Your objective -> Return only the lines of the listing below that run from the line with "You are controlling" through the line with "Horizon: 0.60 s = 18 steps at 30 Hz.", both ends included, exactly as written.

(Beginning of Data for this exercise)

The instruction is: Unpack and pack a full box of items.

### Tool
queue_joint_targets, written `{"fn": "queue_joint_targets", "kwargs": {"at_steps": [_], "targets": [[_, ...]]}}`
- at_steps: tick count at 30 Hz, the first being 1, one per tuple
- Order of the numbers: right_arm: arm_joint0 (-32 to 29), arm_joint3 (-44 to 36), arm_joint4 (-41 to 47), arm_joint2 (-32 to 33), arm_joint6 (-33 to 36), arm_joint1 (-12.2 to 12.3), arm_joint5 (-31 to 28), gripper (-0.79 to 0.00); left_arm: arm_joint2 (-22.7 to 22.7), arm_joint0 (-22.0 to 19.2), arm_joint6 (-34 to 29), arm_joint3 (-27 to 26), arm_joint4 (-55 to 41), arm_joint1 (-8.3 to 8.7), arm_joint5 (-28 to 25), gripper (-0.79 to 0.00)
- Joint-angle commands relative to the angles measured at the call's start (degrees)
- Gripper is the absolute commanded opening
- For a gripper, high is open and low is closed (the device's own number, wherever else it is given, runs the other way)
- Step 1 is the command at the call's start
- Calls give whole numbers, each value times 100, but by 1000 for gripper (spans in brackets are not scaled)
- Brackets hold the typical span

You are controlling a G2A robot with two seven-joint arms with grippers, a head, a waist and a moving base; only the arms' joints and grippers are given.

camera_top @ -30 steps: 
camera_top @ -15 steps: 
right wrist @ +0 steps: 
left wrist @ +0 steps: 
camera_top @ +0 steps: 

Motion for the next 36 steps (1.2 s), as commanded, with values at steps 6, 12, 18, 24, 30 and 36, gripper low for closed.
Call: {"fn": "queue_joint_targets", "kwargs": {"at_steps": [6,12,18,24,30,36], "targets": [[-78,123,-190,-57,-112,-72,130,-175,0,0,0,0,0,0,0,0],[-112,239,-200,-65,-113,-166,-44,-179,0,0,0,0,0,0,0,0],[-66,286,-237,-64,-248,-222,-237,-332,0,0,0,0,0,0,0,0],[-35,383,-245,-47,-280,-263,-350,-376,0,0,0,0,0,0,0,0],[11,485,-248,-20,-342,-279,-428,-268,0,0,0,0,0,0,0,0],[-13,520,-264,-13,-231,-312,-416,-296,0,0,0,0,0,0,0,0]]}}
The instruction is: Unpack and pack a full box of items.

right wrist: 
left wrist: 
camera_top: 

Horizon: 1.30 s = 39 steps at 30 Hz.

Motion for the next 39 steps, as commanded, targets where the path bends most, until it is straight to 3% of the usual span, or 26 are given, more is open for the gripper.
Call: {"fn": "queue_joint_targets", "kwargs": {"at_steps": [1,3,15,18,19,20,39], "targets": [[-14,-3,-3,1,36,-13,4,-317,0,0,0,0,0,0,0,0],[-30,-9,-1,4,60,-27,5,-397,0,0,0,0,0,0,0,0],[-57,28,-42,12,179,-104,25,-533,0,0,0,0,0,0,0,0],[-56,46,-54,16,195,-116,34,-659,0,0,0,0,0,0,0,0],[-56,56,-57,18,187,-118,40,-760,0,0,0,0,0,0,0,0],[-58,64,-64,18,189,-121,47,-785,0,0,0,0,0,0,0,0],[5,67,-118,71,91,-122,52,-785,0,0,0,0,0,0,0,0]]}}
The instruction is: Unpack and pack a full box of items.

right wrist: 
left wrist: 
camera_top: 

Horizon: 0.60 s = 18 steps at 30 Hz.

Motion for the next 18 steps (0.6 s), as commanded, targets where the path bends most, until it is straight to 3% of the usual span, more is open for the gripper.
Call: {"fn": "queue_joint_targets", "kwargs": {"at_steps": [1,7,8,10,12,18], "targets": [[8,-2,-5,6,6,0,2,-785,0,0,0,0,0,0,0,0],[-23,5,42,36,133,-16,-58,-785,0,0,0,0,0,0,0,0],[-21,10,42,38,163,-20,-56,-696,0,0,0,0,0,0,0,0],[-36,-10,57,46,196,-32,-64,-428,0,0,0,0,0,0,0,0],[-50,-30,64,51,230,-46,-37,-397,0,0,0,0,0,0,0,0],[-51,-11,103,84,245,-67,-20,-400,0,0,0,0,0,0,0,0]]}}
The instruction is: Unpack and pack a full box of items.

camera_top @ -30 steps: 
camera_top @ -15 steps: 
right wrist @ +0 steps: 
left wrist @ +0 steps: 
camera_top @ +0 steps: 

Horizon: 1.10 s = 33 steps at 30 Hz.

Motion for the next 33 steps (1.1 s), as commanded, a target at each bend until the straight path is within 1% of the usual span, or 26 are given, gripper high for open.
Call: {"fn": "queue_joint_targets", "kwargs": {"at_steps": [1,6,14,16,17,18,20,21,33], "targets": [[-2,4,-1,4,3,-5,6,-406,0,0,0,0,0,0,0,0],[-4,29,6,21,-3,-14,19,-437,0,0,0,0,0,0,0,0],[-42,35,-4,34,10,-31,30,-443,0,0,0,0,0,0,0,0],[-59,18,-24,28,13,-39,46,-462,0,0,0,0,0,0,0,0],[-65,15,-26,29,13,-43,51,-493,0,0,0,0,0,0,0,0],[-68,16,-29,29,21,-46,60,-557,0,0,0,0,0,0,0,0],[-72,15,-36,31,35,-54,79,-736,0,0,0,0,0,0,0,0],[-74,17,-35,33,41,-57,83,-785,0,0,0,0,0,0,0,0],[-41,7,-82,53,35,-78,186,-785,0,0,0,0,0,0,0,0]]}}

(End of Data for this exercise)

Result of the task ->
You are controlling a G2A robot with two seven-joint arms with grippers, a head, a waist and a moving base; only the arms' joints and grippers are given.

camera_top @ -30 steps: 
camera_top @ -15 steps: 
right wrist @ +0 steps: 
left wrist @ +0 steps: 
camera_top @ +0 steps: 

Motion for the next 36 steps (1.2 s), as commanded, with values at steps 6, 12, 18, 24, 30 and 36, gripper low for closed.
Call: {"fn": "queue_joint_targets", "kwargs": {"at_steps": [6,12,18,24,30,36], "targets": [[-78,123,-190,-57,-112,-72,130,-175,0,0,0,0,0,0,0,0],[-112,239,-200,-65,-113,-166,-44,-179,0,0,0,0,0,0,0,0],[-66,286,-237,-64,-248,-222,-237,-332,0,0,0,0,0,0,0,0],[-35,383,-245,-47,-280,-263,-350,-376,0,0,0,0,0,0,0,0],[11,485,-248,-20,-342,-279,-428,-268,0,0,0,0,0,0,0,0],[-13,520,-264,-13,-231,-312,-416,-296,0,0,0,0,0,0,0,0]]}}
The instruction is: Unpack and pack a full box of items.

right wrist: 
left wrist: 
camera_top: 

Horizon: 1.30 s = 39 steps at 30 Hz.

Motion for the next 39 steps, as commanded, targets where the path bends most, until it is straight to 3% of the usual span, or 26 are given, more is open for the gripper.
Call: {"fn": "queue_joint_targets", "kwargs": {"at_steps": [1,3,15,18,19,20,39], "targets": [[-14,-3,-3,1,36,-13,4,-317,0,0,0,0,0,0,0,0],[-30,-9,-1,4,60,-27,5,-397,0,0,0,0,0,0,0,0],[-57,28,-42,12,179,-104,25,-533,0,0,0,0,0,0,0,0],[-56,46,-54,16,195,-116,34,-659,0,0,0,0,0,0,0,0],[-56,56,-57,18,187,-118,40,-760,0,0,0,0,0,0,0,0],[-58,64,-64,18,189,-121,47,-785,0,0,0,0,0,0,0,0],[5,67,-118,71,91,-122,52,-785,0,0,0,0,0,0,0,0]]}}
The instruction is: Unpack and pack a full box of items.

right wrist: 
left wrist: 
camera_top: 

Horizon: 0.60 s = 18 steps at 30 Hz.

The given output is complete.